* About this task:
In every line of the records, look for "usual", then report how many lines have it and nothing else.

* Material to process:
※ ※ ※

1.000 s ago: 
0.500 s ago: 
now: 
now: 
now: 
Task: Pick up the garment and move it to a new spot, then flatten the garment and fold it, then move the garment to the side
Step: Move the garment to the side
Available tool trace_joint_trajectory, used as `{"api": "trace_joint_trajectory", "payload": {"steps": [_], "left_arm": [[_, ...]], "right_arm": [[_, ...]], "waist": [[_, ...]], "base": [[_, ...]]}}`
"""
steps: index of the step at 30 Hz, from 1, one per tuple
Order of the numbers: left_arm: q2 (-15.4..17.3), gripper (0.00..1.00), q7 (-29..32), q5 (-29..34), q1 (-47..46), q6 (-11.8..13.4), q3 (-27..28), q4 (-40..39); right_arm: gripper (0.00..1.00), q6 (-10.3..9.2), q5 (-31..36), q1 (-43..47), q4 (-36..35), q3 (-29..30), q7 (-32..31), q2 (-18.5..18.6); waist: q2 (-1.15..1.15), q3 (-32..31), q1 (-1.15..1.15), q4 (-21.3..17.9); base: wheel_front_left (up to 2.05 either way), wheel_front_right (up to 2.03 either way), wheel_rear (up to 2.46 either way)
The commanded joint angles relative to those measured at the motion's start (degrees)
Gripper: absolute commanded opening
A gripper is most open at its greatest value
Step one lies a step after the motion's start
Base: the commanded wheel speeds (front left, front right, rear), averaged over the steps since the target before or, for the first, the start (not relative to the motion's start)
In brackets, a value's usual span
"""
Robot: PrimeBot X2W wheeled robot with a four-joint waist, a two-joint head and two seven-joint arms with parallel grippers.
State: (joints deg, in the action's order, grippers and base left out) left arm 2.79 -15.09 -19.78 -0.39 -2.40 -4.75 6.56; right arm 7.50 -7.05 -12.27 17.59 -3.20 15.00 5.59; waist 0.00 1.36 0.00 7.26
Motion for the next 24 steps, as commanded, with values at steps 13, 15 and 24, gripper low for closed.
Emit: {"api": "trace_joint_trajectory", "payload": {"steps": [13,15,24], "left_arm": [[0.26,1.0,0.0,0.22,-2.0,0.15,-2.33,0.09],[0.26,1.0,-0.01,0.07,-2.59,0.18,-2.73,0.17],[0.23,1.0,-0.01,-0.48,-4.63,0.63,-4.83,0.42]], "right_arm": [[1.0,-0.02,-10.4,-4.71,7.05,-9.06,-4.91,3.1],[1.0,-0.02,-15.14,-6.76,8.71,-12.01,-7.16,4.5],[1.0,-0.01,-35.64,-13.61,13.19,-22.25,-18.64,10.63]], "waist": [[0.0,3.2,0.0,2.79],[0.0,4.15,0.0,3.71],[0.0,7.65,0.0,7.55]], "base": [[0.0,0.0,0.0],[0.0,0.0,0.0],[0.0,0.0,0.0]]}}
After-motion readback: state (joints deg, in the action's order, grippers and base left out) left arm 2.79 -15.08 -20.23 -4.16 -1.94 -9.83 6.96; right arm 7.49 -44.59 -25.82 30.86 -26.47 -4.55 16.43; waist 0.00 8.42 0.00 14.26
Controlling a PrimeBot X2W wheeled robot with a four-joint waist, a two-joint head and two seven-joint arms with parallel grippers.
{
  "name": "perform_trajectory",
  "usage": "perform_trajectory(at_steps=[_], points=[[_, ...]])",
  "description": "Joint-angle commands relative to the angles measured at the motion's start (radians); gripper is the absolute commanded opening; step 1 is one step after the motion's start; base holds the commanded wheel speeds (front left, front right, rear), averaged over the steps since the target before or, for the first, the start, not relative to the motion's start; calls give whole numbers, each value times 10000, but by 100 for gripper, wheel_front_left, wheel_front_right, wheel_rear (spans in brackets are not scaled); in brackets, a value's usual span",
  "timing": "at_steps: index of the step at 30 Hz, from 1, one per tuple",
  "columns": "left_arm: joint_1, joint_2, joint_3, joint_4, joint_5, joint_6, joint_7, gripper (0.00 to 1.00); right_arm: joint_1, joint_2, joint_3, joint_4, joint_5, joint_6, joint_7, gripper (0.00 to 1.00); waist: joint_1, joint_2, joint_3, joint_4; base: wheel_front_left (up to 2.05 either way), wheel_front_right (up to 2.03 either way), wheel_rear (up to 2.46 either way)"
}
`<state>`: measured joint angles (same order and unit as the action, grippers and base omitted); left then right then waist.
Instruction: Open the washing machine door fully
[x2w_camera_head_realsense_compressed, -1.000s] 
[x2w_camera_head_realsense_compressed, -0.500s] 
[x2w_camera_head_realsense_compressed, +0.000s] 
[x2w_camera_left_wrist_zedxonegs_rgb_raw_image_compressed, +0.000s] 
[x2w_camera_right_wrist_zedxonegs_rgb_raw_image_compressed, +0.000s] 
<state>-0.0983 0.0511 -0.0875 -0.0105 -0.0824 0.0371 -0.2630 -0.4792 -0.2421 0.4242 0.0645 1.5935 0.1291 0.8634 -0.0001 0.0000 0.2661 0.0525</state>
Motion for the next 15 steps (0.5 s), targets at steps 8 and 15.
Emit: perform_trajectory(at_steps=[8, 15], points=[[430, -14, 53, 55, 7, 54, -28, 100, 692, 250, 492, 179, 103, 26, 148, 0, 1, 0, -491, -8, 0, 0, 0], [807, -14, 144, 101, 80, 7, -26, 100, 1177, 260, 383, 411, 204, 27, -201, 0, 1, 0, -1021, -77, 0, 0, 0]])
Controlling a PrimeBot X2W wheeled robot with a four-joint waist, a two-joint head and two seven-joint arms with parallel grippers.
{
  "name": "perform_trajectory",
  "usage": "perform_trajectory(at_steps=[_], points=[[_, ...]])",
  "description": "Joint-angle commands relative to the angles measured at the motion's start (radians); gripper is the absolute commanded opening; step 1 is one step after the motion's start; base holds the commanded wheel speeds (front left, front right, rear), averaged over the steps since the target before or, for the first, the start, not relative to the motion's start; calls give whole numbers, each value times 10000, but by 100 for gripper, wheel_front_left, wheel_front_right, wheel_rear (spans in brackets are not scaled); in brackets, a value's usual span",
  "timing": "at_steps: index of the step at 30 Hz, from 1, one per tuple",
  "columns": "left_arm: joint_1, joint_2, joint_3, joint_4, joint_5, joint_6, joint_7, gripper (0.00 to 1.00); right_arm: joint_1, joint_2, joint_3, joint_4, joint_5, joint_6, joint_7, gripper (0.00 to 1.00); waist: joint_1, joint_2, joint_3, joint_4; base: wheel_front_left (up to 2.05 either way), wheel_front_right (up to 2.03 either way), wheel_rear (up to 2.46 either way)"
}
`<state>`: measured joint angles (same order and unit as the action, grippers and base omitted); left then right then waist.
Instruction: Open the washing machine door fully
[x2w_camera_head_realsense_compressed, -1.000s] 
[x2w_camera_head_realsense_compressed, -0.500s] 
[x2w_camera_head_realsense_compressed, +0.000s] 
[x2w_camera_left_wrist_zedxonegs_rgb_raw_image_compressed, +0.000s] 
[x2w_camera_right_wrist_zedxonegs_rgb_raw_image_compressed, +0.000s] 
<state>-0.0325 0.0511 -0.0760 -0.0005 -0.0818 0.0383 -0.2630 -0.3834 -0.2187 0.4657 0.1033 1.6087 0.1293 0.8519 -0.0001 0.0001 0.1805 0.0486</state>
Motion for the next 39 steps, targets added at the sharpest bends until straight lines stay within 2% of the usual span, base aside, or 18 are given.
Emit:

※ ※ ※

* Answer to the exercise:
4